Tally the lines below that contain the word "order". Only the total should be given.

**** DATA FOR THE TASK ****

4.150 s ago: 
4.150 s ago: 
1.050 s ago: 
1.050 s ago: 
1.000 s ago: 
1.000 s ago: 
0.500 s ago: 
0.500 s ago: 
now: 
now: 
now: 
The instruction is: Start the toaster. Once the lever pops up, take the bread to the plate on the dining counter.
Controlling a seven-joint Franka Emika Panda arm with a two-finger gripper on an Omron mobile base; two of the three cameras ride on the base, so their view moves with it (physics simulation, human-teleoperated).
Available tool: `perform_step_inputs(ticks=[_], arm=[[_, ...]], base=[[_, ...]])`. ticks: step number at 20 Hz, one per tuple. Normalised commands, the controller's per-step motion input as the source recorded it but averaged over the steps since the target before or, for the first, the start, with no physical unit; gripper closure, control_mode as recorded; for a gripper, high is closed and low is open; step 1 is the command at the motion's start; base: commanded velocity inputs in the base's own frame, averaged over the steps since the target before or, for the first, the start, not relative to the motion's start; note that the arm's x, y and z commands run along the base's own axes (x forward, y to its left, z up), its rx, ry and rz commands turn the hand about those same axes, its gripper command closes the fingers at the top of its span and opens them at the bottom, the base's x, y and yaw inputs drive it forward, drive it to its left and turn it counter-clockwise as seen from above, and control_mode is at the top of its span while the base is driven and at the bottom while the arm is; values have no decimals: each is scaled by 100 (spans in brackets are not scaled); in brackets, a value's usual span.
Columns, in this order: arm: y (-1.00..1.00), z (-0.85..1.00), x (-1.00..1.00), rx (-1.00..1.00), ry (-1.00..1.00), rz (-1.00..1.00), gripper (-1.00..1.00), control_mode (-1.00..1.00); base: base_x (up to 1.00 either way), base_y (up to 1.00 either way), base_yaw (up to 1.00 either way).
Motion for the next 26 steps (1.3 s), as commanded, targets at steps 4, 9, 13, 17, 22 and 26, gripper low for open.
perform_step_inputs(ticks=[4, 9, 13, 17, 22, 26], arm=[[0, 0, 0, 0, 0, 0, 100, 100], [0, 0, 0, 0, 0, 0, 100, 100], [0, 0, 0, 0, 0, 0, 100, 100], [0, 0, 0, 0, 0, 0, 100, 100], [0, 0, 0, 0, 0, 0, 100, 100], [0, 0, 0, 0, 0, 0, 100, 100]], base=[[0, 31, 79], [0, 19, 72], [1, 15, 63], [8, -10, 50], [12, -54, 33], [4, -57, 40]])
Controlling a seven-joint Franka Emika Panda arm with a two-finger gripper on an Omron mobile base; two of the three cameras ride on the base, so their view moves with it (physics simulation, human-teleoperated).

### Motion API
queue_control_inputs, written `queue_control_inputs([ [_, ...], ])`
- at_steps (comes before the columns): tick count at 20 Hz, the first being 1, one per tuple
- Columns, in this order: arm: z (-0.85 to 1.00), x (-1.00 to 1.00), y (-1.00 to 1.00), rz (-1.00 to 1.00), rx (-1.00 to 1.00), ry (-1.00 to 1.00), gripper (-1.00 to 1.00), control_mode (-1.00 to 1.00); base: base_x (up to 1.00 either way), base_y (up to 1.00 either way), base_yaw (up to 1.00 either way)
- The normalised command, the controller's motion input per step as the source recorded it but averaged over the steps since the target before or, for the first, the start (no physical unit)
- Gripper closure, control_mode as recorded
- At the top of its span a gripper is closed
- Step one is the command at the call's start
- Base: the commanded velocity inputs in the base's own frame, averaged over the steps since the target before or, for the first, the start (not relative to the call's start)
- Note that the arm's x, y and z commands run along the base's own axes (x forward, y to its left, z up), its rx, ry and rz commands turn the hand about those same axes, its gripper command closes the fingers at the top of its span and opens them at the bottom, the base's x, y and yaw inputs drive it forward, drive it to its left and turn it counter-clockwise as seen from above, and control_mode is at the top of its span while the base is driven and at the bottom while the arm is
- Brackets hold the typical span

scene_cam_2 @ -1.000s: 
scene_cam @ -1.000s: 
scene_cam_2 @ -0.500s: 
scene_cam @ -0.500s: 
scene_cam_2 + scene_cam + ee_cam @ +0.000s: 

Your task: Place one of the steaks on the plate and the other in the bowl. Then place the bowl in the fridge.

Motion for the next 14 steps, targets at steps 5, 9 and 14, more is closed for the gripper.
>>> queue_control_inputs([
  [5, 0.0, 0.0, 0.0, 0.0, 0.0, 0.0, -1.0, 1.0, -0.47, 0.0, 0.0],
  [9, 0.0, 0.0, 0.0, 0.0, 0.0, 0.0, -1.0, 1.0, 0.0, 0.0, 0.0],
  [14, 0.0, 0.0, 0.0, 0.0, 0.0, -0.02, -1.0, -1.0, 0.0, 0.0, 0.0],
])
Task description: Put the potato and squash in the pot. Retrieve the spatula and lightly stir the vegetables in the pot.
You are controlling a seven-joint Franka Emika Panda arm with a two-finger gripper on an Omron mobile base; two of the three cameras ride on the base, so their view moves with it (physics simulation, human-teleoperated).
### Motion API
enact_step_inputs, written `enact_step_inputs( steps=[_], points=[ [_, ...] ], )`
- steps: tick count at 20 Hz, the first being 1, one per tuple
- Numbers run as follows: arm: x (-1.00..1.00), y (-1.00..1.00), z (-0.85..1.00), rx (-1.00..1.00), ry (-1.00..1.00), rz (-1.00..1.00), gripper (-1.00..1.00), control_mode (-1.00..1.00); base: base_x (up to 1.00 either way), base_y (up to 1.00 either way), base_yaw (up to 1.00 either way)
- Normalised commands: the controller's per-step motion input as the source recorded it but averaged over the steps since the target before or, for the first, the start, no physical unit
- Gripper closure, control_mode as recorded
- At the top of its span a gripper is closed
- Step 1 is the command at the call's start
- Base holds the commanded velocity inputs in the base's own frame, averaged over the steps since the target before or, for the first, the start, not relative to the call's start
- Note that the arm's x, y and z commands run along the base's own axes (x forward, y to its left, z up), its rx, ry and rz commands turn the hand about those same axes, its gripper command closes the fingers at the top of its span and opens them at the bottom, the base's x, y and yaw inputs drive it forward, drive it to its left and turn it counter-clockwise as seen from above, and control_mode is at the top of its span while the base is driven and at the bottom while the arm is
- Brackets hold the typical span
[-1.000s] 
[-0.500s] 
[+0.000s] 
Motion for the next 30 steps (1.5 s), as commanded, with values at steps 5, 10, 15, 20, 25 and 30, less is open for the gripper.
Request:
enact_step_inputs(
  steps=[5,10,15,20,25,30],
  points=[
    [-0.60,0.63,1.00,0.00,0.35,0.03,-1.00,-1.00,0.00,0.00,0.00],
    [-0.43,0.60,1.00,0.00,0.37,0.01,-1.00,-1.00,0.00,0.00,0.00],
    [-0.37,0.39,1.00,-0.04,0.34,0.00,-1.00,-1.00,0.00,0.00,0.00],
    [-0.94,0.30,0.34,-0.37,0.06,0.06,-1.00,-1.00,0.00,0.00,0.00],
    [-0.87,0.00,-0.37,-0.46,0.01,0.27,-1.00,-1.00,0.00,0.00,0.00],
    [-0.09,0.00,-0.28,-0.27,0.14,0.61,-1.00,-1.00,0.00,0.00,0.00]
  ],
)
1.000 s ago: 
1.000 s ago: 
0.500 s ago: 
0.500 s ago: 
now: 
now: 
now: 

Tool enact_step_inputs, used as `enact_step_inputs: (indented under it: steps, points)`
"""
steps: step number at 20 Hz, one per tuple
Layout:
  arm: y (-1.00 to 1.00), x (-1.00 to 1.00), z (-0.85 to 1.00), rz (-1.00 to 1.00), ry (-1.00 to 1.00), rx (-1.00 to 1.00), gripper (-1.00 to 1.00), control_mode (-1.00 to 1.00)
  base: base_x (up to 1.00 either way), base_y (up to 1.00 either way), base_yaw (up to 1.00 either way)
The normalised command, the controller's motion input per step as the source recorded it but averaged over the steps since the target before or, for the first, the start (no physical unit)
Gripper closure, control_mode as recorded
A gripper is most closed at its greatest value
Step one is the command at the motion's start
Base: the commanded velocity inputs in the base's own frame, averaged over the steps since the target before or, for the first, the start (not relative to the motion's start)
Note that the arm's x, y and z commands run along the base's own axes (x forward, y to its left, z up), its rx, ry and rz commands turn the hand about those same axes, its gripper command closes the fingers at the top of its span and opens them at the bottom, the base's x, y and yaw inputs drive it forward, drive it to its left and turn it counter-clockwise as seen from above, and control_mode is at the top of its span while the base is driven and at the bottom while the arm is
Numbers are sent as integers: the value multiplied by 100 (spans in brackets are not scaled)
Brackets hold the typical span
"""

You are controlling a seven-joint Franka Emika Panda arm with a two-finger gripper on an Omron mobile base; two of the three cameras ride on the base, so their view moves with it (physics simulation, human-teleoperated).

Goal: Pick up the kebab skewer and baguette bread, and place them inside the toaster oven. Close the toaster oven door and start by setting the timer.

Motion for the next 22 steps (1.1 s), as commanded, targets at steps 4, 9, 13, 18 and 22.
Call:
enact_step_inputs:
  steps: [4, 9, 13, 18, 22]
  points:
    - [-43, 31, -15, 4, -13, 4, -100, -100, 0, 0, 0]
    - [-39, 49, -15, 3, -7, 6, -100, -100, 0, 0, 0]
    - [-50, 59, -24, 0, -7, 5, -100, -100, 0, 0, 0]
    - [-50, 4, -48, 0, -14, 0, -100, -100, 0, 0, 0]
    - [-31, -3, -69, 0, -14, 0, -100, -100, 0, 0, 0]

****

=== RESPONSE AREA ===
2